INSTRUCTIONS TO FOLLOW >> The reply should return the data in full, exactly as written.
* * * *
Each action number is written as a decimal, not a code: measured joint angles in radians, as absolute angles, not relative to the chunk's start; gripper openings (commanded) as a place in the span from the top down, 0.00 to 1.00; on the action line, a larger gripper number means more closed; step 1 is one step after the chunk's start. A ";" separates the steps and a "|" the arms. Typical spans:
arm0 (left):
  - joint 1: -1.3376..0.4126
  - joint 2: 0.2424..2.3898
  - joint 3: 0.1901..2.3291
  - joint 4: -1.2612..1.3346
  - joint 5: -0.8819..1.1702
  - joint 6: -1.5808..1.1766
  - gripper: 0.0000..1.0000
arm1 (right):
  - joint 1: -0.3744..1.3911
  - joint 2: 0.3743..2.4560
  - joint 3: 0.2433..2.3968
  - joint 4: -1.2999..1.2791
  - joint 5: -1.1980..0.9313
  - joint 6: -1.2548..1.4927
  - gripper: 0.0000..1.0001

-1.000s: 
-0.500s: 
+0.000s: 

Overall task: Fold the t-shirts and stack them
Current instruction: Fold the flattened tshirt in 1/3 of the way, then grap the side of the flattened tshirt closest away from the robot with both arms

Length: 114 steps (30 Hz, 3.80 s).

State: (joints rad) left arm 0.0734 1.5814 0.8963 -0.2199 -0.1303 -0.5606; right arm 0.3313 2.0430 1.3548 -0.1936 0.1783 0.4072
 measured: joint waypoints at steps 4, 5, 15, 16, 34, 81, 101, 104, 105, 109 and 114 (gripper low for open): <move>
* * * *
TASK ANSWER >>
Each action number is written as a decimal, not a code: measured joint angles in radians, as absolute angles, not relative to the chunk's start; gripper openings (commanded) as a place in the span from the top down, 0.00 to 1.00; on the action line, a larger gripper number means more closed; step 1 is one step after the chunk's start. A ";" separates the steps and a "|" the arms. Typical spans:
arm0 (left):
  - joint 1: -1.3376..0.4126
  - joint 2: 0.2424..2.3898
  - joint 3: 0.1901..2.3291
  - joint 4: -1.2612..1.3346
  - joint 5: -0.8819..1.1702
  - joint 6: -1.5808..1.1766
  - gripper: 0.0000..1.0000
arm1 (right):
  - joint 1: -0.3744..1.3911
  - joint 2: 0.3743..2.4560
  - joint 3: 0.2433..2.3968
  - joint 4: -1.2999..1.2791
  - joint 5: -1.1980..0.9313
  - joint 6: -1.2548..1.4927
  - gripper: 0.0000..1.0001

-1.000s: 
-0.500s: 
+0.000s: 

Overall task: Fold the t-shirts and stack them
Current instruction: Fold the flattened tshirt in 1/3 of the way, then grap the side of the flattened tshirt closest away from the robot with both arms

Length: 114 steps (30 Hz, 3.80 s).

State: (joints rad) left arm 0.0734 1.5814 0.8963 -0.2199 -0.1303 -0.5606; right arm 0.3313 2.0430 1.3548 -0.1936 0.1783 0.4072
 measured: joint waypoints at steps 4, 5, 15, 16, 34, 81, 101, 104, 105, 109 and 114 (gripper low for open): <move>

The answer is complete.